__Source data__
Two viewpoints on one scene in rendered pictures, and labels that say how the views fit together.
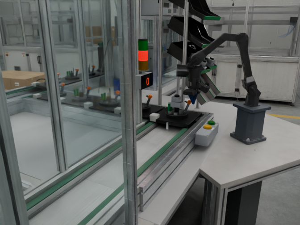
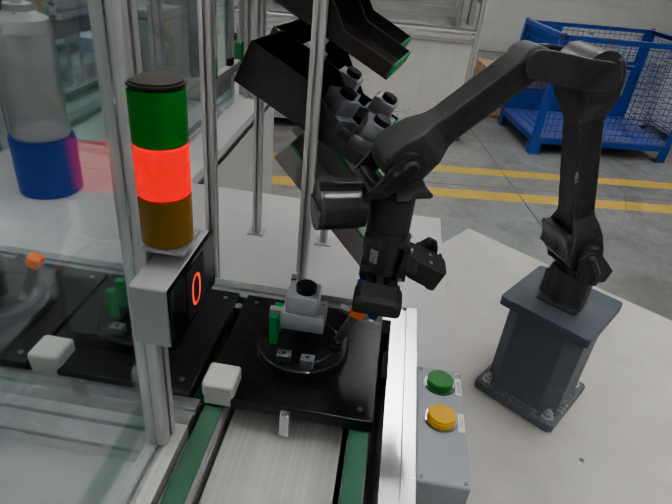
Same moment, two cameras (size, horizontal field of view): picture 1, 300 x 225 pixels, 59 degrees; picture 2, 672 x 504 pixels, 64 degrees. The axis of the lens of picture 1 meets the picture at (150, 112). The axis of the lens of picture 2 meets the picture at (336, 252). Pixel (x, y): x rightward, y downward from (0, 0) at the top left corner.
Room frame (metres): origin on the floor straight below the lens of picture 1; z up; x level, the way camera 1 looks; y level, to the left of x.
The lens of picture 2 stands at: (0.90, 0.07, 1.54)
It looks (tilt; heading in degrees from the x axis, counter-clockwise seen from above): 31 degrees down; 336
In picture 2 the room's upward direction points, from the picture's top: 6 degrees clockwise
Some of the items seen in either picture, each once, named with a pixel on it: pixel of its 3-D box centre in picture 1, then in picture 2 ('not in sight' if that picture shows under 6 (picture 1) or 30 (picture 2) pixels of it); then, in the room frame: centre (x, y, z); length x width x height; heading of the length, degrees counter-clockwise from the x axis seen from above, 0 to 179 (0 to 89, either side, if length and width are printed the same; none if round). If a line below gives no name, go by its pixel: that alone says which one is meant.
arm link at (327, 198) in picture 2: (187, 66); (364, 187); (1.45, -0.21, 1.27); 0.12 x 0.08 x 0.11; 83
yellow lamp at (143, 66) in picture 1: (143, 64); (166, 215); (1.39, 0.04, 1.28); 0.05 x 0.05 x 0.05
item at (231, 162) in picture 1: (240, 137); (501, 379); (1.46, -0.54, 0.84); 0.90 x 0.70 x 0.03; 116
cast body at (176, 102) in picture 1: (175, 100); (298, 303); (1.50, -0.15, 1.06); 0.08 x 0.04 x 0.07; 62
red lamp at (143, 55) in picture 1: (143, 55); (162, 167); (1.39, 0.04, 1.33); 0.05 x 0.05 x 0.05
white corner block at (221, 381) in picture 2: (154, 117); (221, 384); (1.46, -0.03, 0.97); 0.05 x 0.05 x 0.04; 62
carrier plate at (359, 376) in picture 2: (176, 116); (302, 354); (1.50, -0.16, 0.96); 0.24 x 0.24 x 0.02; 62
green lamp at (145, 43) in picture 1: (143, 45); (158, 113); (1.39, 0.04, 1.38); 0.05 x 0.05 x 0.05
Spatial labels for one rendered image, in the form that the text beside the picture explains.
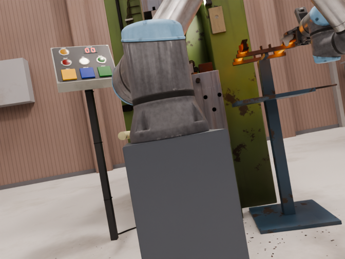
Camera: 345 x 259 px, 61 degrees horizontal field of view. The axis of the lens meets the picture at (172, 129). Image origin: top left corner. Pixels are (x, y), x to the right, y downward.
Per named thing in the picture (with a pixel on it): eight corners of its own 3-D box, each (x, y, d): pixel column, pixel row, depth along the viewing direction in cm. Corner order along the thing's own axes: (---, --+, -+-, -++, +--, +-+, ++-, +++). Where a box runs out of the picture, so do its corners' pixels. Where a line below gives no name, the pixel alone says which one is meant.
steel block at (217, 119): (230, 142, 176) (218, 69, 175) (169, 152, 178) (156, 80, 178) (221, 137, 231) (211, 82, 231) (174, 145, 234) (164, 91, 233)
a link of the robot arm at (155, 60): (140, 94, 60) (125, 10, 60) (124, 105, 76) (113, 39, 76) (205, 86, 65) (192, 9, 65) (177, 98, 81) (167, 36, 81)
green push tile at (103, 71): (112, 74, 169) (109, 65, 172) (99, 76, 166) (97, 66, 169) (112, 76, 170) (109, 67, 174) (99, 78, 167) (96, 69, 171)
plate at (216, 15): (226, 31, 192) (222, 5, 192) (212, 33, 193) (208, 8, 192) (225, 32, 194) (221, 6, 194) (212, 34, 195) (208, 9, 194)
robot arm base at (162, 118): (218, 129, 62) (210, 83, 61) (129, 145, 59) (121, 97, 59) (199, 130, 80) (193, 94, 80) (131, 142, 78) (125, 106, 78)
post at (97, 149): (117, 240, 177) (86, 65, 176) (110, 240, 177) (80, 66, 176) (118, 237, 181) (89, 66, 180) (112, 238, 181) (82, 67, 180)
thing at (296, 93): (315, 91, 149) (315, 87, 149) (237, 105, 154) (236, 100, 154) (297, 95, 179) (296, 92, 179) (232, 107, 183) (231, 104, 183)
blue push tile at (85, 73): (95, 76, 165) (92, 67, 169) (81, 77, 162) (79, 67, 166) (95, 78, 167) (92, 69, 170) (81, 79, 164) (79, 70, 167)
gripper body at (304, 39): (293, 47, 136) (302, 40, 124) (290, 29, 136) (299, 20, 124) (310, 44, 135) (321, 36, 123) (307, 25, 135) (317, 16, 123)
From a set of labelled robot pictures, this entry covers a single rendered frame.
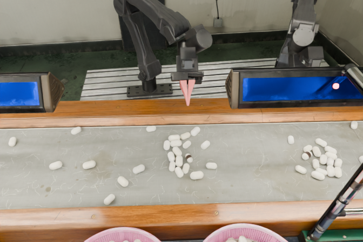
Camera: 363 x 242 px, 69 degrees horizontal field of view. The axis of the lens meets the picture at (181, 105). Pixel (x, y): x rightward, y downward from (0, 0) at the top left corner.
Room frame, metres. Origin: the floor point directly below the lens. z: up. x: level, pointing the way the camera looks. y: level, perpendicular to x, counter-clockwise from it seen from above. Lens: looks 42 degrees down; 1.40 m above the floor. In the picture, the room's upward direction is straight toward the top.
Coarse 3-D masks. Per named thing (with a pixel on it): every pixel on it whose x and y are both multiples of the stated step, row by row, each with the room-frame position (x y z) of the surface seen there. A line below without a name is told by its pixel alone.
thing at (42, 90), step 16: (0, 80) 0.40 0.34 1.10; (16, 80) 0.40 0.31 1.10; (32, 80) 0.40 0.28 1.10; (48, 80) 0.41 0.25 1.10; (0, 96) 0.39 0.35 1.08; (16, 96) 0.39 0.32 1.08; (32, 96) 0.39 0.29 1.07; (48, 96) 0.39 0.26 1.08; (0, 112) 0.37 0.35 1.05; (16, 112) 0.37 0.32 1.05; (32, 112) 0.38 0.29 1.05; (48, 112) 0.38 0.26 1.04
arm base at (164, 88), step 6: (144, 84) 0.89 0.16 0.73; (150, 84) 0.88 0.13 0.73; (156, 84) 0.91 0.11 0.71; (162, 84) 0.95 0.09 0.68; (168, 84) 0.95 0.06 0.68; (132, 90) 0.90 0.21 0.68; (138, 90) 0.90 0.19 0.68; (144, 90) 0.89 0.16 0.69; (150, 90) 0.88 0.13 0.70; (156, 90) 0.90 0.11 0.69; (162, 90) 0.90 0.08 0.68; (168, 90) 0.90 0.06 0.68; (132, 96) 0.87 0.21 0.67; (138, 96) 0.87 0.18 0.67
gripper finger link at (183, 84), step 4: (180, 80) 0.64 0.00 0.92; (184, 80) 0.64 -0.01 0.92; (196, 80) 0.68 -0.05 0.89; (200, 80) 0.68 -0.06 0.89; (180, 84) 0.64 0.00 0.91; (184, 84) 0.64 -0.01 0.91; (180, 88) 0.67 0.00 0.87; (184, 88) 0.63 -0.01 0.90; (184, 92) 0.63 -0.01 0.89; (184, 96) 0.64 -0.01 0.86
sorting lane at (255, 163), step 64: (64, 128) 0.62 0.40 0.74; (128, 128) 0.62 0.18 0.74; (192, 128) 0.62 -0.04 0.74; (256, 128) 0.62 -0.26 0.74; (320, 128) 0.62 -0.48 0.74; (0, 192) 0.38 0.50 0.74; (64, 192) 0.38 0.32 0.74; (128, 192) 0.38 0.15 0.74; (192, 192) 0.38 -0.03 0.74; (256, 192) 0.38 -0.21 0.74; (320, 192) 0.38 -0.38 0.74
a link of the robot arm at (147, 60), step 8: (128, 8) 0.93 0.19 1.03; (136, 8) 0.96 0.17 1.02; (120, 16) 0.95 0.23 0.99; (128, 16) 0.92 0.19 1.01; (136, 16) 0.94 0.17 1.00; (128, 24) 0.93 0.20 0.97; (136, 24) 0.92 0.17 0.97; (136, 32) 0.91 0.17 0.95; (144, 32) 0.93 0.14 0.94; (136, 40) 0.91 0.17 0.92; (144, 40) 0.91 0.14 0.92; (136, 48) 0.91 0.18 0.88; (144, 48) 0.90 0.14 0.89; (144, 56) 0.88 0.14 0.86; (152, 56) 0.90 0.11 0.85; (144, 64) 0.87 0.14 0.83; (152, 64) 0.88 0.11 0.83; (152, 72) 0.87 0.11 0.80; (160, 72) 0.90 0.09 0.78
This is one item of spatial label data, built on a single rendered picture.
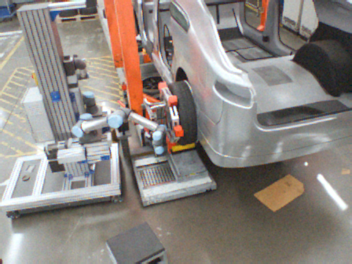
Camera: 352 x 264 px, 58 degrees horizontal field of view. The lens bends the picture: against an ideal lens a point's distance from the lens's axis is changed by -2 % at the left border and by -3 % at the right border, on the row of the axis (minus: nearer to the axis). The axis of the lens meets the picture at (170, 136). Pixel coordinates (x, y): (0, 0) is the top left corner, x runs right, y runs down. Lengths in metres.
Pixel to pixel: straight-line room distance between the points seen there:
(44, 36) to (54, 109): 0.72
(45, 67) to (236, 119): 1.77
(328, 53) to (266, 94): 0.78
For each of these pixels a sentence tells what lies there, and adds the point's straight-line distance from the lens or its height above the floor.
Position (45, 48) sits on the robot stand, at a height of 1.70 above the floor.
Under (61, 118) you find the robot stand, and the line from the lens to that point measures 3.40.
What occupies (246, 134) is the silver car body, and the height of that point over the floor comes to 1.16.
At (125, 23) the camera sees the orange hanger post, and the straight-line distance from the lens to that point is 3.45.
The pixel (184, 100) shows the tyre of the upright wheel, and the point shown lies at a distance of 3.11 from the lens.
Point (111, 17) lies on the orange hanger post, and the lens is 5.41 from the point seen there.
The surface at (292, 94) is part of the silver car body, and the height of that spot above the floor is 0.95.
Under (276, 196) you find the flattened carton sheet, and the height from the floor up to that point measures 0.01.
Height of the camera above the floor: 2.55
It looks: 34 degrees down
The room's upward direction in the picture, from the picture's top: 5 degrees counter-clockwise
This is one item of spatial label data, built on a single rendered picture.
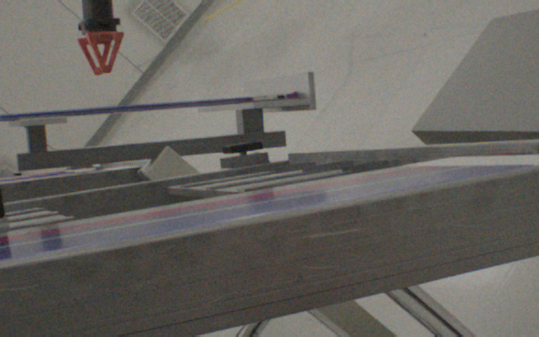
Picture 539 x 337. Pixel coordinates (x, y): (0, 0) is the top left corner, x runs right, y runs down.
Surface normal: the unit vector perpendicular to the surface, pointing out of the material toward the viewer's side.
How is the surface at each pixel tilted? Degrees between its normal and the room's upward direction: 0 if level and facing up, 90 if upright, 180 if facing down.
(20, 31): 90
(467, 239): 90
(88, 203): 90
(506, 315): 0
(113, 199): 90
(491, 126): 0
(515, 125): 0
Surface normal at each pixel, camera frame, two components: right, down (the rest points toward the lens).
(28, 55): 0.38, 0.00
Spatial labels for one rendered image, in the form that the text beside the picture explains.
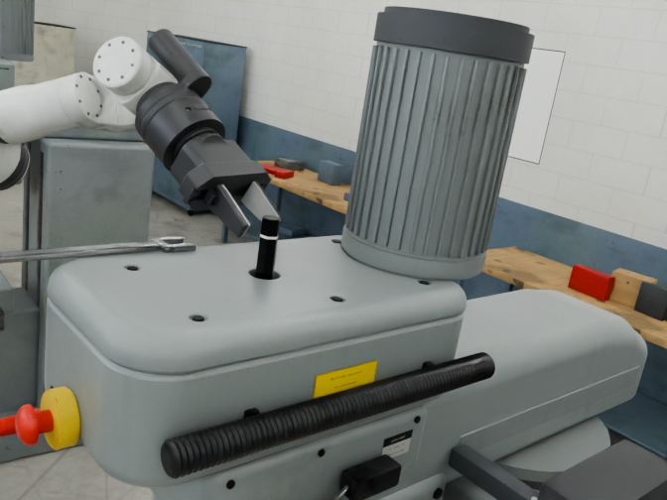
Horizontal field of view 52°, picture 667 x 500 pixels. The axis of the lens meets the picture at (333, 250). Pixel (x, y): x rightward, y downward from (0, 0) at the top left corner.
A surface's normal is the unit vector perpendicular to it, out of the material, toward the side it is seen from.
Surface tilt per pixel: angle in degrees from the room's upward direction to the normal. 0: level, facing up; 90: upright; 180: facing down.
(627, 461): 0
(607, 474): 0
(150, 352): 63
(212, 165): 30
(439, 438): 90
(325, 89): 90
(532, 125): 90
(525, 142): 90
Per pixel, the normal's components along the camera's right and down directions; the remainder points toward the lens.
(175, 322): 0.15, -0.95
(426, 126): -0.23, 0.25
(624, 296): -0.65, 0.12
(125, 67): -0.27, -0.20
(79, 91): 0.96, -0.17
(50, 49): 0.64, 0.31
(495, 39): 0.34, 0.32
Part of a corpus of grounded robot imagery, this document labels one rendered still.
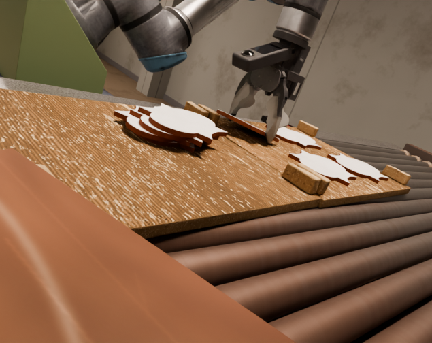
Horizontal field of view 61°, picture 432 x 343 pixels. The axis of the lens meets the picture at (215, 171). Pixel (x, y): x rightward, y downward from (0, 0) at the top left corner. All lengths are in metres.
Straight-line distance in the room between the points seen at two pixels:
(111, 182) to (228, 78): 4.04
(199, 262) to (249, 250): 0.07
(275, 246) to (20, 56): 0.61
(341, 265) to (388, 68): 3.02
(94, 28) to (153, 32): 0.14
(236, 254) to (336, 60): 3.32
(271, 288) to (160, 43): 0.72
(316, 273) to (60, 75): 0.65
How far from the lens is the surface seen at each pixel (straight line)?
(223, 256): 0.37
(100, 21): 0.91
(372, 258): 0.52
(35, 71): 0.84
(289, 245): 0.44
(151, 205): 0.37
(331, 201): 0.61
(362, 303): 0.41
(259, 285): 0.35
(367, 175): 0.84
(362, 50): 3.54
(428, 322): 0.46
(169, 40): 0.97
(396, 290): 0.48
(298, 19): 0.75
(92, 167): 0.41
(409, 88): 3.33
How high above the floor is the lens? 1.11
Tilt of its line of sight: 20 degrees down
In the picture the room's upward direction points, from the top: 21 degrees clockwise

__Work instructions__
Wherever the string "block" appears in the data above, report the whole line.

__Result of the task__
white corner block at (221, 381) in picture 2: (154, 117); (221, 384); (1.46, -0.03, 0.97); 0.05 x 0.05 x 0.04; 62
steel block at (217, 119): (230, 142, 176) (218, 69, 175) (169, 152, 178) (156, 80, 178) (221, 137, 231) (211, 82, 231) (174, 145, 234) (164, 91, 233)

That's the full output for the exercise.